EXERCISE GOAL:
Please reproduce each line of the data below exactly as shown.
• • •
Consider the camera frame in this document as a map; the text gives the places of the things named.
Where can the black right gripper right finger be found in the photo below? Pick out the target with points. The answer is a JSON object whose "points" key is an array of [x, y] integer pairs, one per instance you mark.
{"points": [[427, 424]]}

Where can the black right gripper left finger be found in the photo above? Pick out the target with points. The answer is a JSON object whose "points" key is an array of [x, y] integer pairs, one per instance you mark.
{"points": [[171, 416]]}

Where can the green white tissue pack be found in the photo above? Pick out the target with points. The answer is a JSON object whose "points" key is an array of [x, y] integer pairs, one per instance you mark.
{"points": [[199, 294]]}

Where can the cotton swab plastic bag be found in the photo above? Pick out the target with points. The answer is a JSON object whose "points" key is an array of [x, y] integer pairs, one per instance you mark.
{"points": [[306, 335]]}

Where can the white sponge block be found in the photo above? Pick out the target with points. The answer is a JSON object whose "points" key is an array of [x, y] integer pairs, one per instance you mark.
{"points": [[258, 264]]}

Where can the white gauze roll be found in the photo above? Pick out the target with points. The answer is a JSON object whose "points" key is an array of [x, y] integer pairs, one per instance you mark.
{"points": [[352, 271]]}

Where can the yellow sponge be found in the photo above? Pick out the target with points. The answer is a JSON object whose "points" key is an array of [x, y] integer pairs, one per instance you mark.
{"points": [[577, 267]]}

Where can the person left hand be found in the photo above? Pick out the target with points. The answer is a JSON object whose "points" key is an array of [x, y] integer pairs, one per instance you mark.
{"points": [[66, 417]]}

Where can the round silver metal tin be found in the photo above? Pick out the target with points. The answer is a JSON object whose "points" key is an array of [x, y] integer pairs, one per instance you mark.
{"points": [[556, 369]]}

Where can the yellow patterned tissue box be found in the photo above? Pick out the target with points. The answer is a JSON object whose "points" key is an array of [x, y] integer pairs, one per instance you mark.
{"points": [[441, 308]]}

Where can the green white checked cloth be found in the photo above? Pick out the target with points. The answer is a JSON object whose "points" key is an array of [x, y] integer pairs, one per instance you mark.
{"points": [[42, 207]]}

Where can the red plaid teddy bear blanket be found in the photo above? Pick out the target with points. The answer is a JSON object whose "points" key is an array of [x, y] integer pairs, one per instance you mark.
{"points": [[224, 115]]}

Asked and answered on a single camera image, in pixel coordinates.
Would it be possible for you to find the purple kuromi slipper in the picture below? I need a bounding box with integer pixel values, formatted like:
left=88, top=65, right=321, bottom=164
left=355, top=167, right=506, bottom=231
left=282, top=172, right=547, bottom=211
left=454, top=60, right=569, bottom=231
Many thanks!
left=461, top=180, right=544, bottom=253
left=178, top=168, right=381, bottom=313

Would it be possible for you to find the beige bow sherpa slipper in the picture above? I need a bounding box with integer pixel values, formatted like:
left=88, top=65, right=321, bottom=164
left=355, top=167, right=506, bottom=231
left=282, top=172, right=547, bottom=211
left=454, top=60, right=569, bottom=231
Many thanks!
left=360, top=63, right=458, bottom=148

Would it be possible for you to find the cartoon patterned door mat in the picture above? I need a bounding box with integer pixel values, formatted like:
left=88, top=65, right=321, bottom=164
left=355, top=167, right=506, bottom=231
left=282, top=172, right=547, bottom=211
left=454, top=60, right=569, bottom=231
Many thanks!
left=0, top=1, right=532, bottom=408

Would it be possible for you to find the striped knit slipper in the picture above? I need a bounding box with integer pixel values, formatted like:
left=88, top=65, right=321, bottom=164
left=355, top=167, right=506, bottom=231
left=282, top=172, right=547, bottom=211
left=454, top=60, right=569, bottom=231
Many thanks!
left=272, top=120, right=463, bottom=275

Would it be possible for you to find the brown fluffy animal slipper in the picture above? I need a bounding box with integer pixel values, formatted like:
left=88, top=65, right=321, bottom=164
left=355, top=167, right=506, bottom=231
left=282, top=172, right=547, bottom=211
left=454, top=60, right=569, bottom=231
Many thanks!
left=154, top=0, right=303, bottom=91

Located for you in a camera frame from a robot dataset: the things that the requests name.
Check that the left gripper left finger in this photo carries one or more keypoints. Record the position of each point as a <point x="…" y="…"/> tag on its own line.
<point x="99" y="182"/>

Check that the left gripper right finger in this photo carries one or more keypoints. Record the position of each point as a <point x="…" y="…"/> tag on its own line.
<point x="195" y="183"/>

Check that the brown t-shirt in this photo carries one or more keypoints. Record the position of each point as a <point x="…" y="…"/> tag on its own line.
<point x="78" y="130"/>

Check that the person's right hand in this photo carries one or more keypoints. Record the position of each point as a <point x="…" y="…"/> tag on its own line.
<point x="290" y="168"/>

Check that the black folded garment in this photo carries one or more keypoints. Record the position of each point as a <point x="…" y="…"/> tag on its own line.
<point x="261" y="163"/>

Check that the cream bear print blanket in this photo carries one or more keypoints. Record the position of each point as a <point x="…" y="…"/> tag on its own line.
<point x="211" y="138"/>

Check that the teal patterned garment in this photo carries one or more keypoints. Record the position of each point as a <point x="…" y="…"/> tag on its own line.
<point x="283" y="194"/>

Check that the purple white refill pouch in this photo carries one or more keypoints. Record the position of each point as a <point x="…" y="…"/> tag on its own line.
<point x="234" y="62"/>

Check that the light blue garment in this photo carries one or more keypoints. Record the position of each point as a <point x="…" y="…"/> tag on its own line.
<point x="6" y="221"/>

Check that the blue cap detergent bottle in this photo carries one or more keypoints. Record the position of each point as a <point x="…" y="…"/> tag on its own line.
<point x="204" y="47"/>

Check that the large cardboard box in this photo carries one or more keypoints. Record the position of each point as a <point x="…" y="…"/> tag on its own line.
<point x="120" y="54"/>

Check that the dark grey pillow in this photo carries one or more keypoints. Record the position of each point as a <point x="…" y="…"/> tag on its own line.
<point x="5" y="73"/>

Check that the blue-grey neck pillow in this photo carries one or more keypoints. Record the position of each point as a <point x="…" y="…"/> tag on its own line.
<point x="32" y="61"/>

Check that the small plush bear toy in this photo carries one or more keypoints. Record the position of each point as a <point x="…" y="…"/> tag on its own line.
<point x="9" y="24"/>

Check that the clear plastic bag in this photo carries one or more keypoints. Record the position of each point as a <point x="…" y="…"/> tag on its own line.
• • •
SOLUTION:
Consider the camera frame in this document as a map; the text gives the places of the things named.
Where can the black right gripper right finger be found in the photo below? Pick out the target with points. The answer is a JSON object whose "points" key is an array of [x, y] integer pairs, one per instance you mark.
{"points": [[427, 424]]}

Where can the black right gripper left finger be found in the photo above? Pick out the target with points. The answer is a JSON object whose "points" key is an array of [x, y] integer pairs, one per instance you mark.
{"points": [[171, 416]]}

Where can the green white tissue pack be found in the photo above? Pick out the target with points. The answer is a JSON object whose "points" key is an array of [x, y] integer pairs, one per instance you mark.
{"points": [[199, 294]]}

Where can the cotton swab plastic bag be found in the photo above? Pick out the target with points. The answer is a JSON object whose "points" key is an array of [x, y] integer pairs, one per instance you mark.
{"points": [[306, 335]]}

Where can the white sponge block be found in the photo above? Pick out the target with points. The answer is a JSON object whose "points" key is an array of [x, y] integer pairs, one per instance you mark.
{"points": [[258, 264]]}

Where can the white gauze roll be found in the photo above? Pick out the target with points. The answer is a JSON object whose "points" key is an array of [x, y] integer pairs, one per instance you mark.
{"points": [[352, 271]]}

Where can the yellow sponge be found in the photo above? Pick out the target with points. The answer is a JSON object whose "points" key is an array of [x, y] integer pairs, one per instance you mark.
{"points": [[577, 267]]}

Where can the person left hand be found in the photo above? Pick out the target with points. The answer is a JSON object whose "points" key is an array of [x, y] integer pairs, one per instance you mark.
{"points": [[66, 417]]}

Where can the round silver metal tin be found in the photo above? Pick out the target with points. The answer is a JSON object whose "points" key is an array of [x, y] integer pairs, one per instance you mark.
{"points": [[556, 369]]}

Where can the yellow patterned tissue box be found in the photo above? Pick out the target with points. The answer is a JSON object whose "points" key is an array of [x, y] integer pairs, one per instance you mark.
{"points": [[441, 308]]}

Where can the green white checked cloth be found in the photo above? Pick out the target with points. The answer is a JSON object whose "points" key is an array of [x, y] integer pairs, one per instance you mark.
{"points": [[42, 207]]}

Where can the red plaid teddy bear blanket be found in the photo above? Pick out the target with points. The answer is a JSON object whose "points" key is an array of [x, y] integer pairs, one per instance you mark.
{"points": [[224, 115]]}

Asked and answered on a single camera image, in pixel coordinates.
Would it be possible for you to find the purple kuromi slipper in the picture below? I need a bounding box with integer pixel values, formatted like:
left=88, top=65, right=321, bottom=164
left=355, top=167, right=506, bottom=231
left=282, top=172, right=547, bottom=211
left=454, top=60, right=569, bottom=231
Many thanks!
left=461, top=180, right=544, bottom=253
left=178, top=168, right=381, bottom=313

Would it be possible for you to find the beige bow sherpa slipper in the picture above? I need a bounding box with integer pixel values, formatted like:
left=88, top=65, right=321, bottom=164
left=355, top=167, right=506, bottom=231
left=282, top=172, right=547, bottom=211
left=454, top=60, right=569, bottom=231
Many thanks!
left=360, top=63, right=458, bottom=148

Would it be possible for you to find the cartoon patterned door mat in the picture above? I need a bounding box with integer pixel values, formatted like:
left=88, top=65, right=321, bottom=164
left=355, top=167, right=506, bottom=231
left=282, top=172, right=547, bottom=211
left=454, top=60, right=569, bottom=231
Many thanks!
left=0, top=1, right=532, bottom=408

Would it be possible for you to find the striped knit slipper in the picture above? I need a bounding box with integer pixel values, formatted like:
left=88, top=65, right=321, bottom=164
left=355, top=167, right=506, bottom=231
left=282, top=172, right=547, bottom=211
left=454, top=60, right=569, bottom=231
Many thanks!
left=272, top=120, right=463, bottom=275

Would it be possible for you to find the brown fluffy animal slipper in the picture above? I need a bounding box with integer pixel values, formatted like:
left=88, top=65, right=321, bottom=164
left=355, top=167, right=506, bottom=231
left=282, top=172, right=547, bottom=211
left=454, top=60, right=569, bottom=231
Many thanks!
left=154, top=0, right=303, bottom=91

Located for you in a camera frame from a robot dataset: the things that the requests name.
Check that the left gripper left finger in this photo carries one or more keypoints. Record the position of each point as a <point x="…" y="…"/> tag on its own line.
<point x="99" y="182"/>

Check that the left gripper right finger in this photo carries one or more keypoints. Record the position of each point as a <point x="…" y="…"/> tag on its own line.
<point x="195" y="183"/>

Check that the brown t-shirt in this photo carries one or more keypoints. Record the position of each point as a <point x="…" y="…"/> tag on its own line.
<point x="78" y="130"/>

Check that the person's right hand in this photo carries one or more keypoints. Record the position of each point as a <point x="…" y="…"/> tag on its own line.
<point x="290" y="168"/>

Check that the black folded garment in this photo carries one or more keypoints. Record the position of each point as a <point x="…" y="…"/> tag on its own line.
<point x="261" y="163"/>

Check that the cream bear print blanket in this photo carries one or more keypoints. Record the position of each point as a <point x="…" y="…"/> tag on its own line.
<point x="211" y="138"/>

Check that the teal patterned garment in this photo carries one or more keypoints. Record the position of each point as a <point x="…" y="…"/> tag on its own line.
<point x="283" y="194"/>

Check that the purple white refill pouch in this photo carries one or more keypoints. Record the position of each point as a <point x="…" y="…"/> tag on its own line.
<point x="234" y="62"/>

Check that the light blue garment in this photo carries one or more keypoints. Record the position of each point as a <point x="…" y="…"/> tag on its own line.
<point x="6" y="221"/>

Check that the blue cap detergent bottle in this photo carries one or more keypoints. Record the position of each point as a <point x="…" y="…"/> tag on its own line.
<point x="204" y="47"/>

Check that the large cardboard box in this photo carries one or more keypoints. Record the position of each point as a <point x="…" y="…"/> tag on its own line.
<point x="120" y="54"/>

Check that the dark grey pillow in this photo carries one or more keypoints. Record the position of each point as a <point x="…" y="…"/> tag on its own line.
<point x="5" y="73"/>

Check that the blue-grey neck pillow in this photo carries one or more keypoints. Record the position of each point as a <point x="…" y="…"/> tag on its own line.
<point x="32" y="61"/>

Check that the small plush bear toy in this photo carries one or more keypoints. Record the position of each point as a <point x="…" y="…"/> tag on its own line.
<point x="9" y="24"/>

Check that the clear plastic bag in this photo carries one or more keypoints. Record the position of each point as a <point x="…" y="…"/> tag on its own line.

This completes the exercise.